| How to complete this task |
From the entries below, output the line with "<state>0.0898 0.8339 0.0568" and each following line up to and including the line with "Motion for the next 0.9", exactly as written.

*** Opening Given data ***

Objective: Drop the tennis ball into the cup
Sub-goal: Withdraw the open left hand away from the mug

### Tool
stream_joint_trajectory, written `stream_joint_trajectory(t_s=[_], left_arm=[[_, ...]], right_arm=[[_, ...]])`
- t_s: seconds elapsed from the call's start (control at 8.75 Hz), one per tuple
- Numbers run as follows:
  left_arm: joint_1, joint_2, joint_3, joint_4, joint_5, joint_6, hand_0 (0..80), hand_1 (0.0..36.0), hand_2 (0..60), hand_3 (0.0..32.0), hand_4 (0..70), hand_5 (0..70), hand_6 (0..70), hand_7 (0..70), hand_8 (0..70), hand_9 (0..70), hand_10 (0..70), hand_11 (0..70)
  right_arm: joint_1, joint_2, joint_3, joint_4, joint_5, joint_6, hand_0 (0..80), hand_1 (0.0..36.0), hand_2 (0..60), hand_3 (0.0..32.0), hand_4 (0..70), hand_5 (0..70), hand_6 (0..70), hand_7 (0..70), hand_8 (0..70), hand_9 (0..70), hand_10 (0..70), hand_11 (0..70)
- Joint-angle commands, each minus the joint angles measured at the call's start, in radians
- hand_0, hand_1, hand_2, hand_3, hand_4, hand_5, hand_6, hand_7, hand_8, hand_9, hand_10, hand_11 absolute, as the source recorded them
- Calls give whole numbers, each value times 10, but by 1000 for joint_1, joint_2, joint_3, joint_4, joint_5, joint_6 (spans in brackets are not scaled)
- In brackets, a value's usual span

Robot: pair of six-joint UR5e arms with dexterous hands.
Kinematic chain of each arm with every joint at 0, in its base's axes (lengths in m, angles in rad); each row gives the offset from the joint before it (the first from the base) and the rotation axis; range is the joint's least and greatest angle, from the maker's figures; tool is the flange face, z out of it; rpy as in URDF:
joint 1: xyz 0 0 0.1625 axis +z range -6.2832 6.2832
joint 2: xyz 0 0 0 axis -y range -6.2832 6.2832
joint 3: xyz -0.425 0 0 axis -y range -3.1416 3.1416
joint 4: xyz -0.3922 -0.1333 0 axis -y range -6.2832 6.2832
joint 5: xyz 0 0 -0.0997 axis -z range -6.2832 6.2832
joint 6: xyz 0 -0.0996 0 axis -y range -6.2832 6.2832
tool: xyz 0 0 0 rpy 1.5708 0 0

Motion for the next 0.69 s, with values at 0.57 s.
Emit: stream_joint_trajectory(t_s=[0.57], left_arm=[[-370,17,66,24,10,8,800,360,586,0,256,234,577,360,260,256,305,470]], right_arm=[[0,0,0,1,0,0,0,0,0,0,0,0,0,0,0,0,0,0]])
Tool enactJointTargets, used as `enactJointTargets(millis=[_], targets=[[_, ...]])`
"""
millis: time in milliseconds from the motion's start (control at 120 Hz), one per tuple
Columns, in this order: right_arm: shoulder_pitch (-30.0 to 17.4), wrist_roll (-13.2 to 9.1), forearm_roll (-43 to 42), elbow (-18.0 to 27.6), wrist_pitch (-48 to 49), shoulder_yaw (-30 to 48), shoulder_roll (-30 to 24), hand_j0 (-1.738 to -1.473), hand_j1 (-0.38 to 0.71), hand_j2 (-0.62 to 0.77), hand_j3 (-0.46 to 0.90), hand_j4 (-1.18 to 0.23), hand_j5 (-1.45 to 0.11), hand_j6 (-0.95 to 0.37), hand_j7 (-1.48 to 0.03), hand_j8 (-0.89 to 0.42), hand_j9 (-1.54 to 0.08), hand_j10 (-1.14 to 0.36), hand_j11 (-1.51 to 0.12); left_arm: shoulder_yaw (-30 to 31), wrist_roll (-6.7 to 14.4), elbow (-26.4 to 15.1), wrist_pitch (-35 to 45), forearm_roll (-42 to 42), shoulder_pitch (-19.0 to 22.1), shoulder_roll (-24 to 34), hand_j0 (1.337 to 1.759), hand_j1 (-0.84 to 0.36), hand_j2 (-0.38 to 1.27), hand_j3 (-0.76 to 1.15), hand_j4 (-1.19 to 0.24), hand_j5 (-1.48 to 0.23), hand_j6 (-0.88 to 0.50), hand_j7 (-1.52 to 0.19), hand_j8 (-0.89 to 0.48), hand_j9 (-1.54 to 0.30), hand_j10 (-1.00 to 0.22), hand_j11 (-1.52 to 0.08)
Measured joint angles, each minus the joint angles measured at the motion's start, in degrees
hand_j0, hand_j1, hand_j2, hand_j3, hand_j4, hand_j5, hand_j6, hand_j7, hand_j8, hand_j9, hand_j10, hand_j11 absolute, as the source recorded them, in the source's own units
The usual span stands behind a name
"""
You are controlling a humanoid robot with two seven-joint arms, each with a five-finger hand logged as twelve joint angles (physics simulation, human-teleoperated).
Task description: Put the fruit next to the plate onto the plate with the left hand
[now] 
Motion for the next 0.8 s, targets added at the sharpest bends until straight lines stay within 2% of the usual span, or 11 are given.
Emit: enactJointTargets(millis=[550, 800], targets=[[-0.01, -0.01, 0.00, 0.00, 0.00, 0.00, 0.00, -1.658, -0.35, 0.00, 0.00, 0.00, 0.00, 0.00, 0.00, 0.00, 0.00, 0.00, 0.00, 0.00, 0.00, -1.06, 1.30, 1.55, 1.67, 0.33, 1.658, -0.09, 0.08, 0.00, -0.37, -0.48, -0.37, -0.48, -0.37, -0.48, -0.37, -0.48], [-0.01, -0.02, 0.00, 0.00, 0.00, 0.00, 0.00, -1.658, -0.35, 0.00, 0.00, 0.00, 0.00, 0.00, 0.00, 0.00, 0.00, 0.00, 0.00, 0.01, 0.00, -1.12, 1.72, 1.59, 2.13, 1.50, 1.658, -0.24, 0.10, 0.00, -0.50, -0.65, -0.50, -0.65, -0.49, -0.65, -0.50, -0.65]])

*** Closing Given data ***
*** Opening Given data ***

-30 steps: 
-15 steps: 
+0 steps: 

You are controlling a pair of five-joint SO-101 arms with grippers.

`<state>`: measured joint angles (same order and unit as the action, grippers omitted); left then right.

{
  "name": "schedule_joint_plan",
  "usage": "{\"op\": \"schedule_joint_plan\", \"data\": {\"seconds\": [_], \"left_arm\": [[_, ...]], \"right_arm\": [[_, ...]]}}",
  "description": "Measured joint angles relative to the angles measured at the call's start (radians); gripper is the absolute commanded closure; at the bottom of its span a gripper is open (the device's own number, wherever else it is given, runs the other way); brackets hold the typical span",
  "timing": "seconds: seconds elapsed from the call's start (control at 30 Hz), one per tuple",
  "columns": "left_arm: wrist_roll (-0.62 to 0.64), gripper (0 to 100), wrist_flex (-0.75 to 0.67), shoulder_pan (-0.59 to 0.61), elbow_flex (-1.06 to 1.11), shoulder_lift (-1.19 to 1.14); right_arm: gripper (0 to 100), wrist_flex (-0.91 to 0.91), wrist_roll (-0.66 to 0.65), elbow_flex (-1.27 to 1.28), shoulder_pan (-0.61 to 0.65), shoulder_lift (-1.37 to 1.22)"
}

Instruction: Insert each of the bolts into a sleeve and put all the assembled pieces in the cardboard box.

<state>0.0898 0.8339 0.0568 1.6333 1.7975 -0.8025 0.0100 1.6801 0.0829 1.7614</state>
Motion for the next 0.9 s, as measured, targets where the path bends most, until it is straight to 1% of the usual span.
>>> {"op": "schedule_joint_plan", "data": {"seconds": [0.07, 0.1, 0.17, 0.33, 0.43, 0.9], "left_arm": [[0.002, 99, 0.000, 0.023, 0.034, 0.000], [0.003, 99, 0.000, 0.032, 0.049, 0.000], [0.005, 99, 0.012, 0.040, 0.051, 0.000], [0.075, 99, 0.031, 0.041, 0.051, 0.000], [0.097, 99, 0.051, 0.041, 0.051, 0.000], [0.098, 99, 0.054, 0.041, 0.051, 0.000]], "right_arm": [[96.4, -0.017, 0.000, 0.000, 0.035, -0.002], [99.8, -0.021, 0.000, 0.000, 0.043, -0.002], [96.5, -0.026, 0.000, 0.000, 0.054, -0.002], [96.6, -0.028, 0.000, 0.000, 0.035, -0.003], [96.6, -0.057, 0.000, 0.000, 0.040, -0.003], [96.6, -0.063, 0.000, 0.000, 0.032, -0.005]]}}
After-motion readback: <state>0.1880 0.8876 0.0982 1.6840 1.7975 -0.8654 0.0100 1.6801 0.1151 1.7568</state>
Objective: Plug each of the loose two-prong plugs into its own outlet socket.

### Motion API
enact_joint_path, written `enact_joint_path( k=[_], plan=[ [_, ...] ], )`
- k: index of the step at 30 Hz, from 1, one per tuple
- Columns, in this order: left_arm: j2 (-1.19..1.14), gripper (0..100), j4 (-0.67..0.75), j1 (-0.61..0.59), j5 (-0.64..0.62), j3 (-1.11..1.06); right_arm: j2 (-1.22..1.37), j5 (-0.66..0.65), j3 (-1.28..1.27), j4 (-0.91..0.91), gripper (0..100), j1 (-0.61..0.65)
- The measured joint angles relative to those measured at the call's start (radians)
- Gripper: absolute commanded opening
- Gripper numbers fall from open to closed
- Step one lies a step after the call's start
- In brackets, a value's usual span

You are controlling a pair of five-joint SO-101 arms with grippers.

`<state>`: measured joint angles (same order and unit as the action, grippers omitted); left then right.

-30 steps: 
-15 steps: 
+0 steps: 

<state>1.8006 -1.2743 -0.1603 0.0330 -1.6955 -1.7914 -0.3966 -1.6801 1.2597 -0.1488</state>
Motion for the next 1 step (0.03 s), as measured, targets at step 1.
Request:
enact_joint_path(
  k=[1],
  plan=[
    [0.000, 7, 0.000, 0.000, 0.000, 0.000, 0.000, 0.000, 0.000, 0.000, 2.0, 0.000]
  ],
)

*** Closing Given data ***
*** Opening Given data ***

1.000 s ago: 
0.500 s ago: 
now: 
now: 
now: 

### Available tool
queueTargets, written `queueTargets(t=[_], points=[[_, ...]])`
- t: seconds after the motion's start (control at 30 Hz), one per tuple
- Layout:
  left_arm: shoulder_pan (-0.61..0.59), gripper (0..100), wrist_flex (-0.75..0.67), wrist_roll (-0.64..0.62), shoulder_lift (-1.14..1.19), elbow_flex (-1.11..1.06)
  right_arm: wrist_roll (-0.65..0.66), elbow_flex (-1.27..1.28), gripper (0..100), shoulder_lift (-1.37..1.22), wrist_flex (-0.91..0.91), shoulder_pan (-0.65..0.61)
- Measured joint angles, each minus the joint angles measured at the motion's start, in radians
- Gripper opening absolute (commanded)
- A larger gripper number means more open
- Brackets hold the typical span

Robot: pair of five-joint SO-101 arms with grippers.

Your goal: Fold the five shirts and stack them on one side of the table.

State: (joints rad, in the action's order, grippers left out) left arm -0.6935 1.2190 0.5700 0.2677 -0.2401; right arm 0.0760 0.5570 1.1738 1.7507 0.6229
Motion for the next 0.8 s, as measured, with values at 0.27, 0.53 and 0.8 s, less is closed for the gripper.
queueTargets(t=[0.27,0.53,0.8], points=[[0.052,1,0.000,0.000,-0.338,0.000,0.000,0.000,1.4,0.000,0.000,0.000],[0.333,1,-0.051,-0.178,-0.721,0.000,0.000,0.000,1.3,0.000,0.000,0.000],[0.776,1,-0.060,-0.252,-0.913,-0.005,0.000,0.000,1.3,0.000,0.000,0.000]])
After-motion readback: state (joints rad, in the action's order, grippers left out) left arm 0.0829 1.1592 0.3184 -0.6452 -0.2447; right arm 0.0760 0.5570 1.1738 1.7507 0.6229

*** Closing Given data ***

| Output of the task |
<state>0.0898 0.8339 0.0568 1.6333 1.7975 -0.8025 0.0100 1.6801 0.0829 1.7614</state>
Motion for the next 0.9 s, as measured, targets where the path bends most, until it is straight to 1% of the usual span.

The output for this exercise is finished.